Lourd de signification, son discours résonna dans la salle du restaurant, amplifiant le poids des décisions prises à notre insu.
Tout mon être refusait d'accepter la réalité brutale qui m'était présentée.
Tobias et Jeff Castez semblaient déterminés à mettre de côté nos considérations personnelles au profit de leurs intérêts économiques. Ce n’était pas le cas de Victoria.
— Je ne me marierai pas avec lui, c’est hors de question. Il faisait toutes les semaines la une des magazines people avec ses conquêtes. Qui plus est, je suis désolée Monsieur Castez, mais c’est un crétin arrogant, prétentieux et insupportable.
Victoria réussit à me faire sortir de l’état de choc que cette annonce avait provoqué pour me plonger dans une colère noire. Cette femme et ses airs parfaits m'horripilaient.
Un mariage ? Hors de question.
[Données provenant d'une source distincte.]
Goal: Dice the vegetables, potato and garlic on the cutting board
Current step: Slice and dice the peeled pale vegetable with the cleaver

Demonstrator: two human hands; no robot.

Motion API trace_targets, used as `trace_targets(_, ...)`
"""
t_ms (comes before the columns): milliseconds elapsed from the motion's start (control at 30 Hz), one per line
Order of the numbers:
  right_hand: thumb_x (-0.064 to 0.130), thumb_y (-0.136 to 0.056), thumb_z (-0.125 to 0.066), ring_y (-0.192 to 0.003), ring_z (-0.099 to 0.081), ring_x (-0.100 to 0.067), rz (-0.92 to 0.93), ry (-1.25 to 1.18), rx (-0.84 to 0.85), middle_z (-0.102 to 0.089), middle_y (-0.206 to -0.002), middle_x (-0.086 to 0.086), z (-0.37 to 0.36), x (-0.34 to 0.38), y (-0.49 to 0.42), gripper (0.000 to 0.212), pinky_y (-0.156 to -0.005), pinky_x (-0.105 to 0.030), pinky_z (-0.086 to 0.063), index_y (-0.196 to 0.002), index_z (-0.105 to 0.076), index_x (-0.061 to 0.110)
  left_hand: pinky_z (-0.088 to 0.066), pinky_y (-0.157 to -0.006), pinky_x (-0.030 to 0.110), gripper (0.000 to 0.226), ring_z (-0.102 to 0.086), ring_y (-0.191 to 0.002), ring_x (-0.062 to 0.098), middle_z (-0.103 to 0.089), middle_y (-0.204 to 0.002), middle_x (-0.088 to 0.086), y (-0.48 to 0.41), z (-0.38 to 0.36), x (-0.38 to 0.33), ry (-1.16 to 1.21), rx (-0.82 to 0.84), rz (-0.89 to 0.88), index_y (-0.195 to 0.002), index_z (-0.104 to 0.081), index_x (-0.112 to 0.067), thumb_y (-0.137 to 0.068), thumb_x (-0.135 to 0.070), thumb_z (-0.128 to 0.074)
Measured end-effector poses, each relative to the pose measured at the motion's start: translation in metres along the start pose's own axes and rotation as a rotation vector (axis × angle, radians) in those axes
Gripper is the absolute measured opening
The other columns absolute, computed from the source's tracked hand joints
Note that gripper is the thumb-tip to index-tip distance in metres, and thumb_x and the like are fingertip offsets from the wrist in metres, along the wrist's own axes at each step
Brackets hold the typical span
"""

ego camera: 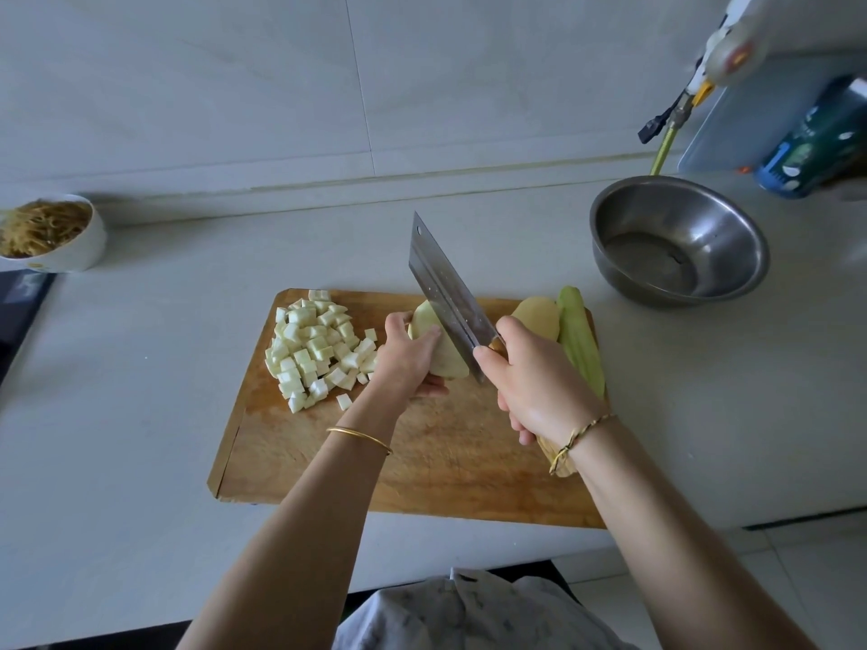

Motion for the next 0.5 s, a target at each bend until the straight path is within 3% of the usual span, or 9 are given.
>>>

Mais avec elle ? Encore moins.
— Parce que tu te crois mieux, toi, peut-être ? répliquai-je, un frisson de colère électrisant chaque mot.
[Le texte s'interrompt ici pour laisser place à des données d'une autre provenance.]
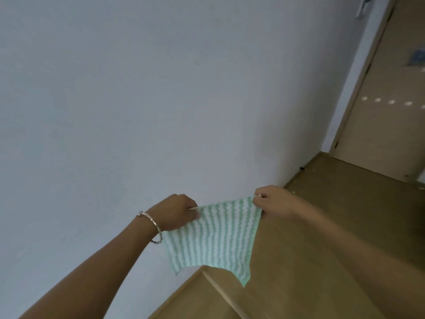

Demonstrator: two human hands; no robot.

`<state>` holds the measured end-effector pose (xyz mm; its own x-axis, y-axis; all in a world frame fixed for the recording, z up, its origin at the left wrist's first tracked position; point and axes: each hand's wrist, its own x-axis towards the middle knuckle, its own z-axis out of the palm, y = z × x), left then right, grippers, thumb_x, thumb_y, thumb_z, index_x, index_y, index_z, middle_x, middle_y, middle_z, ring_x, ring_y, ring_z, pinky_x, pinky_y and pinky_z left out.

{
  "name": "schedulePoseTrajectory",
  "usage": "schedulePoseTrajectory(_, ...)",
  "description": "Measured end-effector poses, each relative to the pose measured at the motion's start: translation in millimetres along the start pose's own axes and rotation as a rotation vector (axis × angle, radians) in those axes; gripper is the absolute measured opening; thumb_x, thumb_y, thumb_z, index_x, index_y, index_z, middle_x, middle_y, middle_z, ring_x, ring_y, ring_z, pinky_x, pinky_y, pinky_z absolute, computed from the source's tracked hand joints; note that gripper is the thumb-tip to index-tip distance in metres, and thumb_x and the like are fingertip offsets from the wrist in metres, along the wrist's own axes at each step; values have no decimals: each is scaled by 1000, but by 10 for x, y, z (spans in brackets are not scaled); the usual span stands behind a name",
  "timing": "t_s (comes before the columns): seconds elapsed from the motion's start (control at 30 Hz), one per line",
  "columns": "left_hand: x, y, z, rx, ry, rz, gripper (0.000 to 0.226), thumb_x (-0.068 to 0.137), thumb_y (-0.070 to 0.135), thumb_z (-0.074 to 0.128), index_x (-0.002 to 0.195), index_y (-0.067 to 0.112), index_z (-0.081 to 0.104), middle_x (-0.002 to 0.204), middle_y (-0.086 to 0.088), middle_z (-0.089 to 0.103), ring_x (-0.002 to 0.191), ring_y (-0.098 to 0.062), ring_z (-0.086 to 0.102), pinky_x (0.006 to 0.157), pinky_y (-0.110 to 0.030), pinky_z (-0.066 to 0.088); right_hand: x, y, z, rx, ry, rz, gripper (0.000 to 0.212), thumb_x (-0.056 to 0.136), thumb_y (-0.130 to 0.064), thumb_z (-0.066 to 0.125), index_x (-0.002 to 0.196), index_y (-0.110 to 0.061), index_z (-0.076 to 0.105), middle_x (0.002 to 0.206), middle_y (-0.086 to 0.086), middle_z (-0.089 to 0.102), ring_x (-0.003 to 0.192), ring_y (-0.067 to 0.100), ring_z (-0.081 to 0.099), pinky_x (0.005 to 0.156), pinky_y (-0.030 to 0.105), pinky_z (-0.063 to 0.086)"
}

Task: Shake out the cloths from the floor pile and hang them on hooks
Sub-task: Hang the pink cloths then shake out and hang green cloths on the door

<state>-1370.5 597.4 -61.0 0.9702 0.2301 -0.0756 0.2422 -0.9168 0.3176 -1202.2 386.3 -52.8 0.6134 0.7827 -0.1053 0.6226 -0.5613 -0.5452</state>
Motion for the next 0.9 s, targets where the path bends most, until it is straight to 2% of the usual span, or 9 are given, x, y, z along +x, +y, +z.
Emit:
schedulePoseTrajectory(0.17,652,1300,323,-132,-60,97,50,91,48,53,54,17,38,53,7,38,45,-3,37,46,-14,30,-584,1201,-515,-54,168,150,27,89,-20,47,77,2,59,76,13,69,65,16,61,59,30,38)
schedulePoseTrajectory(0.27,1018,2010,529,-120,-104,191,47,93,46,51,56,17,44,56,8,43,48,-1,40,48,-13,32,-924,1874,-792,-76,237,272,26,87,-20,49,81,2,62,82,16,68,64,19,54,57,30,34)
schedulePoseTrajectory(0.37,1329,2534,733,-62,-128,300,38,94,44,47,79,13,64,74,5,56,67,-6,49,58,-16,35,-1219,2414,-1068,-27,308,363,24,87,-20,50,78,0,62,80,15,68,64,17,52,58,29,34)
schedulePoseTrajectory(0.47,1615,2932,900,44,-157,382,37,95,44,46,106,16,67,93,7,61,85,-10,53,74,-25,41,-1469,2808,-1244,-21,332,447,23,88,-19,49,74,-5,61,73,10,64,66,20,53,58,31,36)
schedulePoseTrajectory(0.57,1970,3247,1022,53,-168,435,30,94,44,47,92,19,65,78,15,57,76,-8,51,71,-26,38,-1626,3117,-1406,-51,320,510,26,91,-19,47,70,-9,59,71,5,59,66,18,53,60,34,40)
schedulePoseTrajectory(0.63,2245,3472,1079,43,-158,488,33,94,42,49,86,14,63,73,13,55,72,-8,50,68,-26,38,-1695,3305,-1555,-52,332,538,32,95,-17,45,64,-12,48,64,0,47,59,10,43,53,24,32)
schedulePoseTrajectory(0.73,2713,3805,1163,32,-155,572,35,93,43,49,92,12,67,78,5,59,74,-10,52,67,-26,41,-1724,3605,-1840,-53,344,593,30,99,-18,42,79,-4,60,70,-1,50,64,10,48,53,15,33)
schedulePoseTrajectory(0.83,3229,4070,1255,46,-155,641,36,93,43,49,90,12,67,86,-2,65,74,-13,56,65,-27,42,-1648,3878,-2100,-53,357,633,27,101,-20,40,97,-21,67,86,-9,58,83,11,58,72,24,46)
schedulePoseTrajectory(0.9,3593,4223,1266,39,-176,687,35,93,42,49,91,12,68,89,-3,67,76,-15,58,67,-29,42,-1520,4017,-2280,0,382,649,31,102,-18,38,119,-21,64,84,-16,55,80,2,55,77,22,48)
Je ne pouvais déjà pas la supporter en temps normal, mais avec cette nouvelle, je voyais rouge.
— Bien sûr que oui.
— Redescends de ton trône, princesse, tu es superficielle, faussement parfaite, tu n’es rien du tout.
— Il suffit, Thomas. Si tu ouvres encore la bouche, tu le regretteras aussitôt. On dirait que vous avez quatorze ans tous les deux. Vous occupez des postes de directeurs généraux, mais si vous avez l'intention de prendre la relève de l'entreprise familiale, il faudrait grandir un peu. Sur le papier, vous êtes extrêmement qualifiés, en plus d'être nos enfants, mais dans la vie réelle, particulièrement toi, Thomas, vous manquez de maturité. C’est en partie ta faute le mariage, si tu n’avais pas une attitude aussi volage, les actions en bourse n'auraient pas été aussi impactées tout comme notre image. J'espère sincèrement que ce mariage vous aidera à évoluer.
— Mais papa…
— Stop, j’ai dit.
A son regard, je compris que je ne devais pas insister. Si je continuais, je savais très bien ce qui m'attendait. Je soupirai profondément, laissant échapper un mélange de frustration et de résignation. Je détestais être ainsi rabroué, me sentant relégué au rang d'enfant désobéissant. Je suis Thomas Castez tout de même. La situation me semblait à la fois absurde et désespérante.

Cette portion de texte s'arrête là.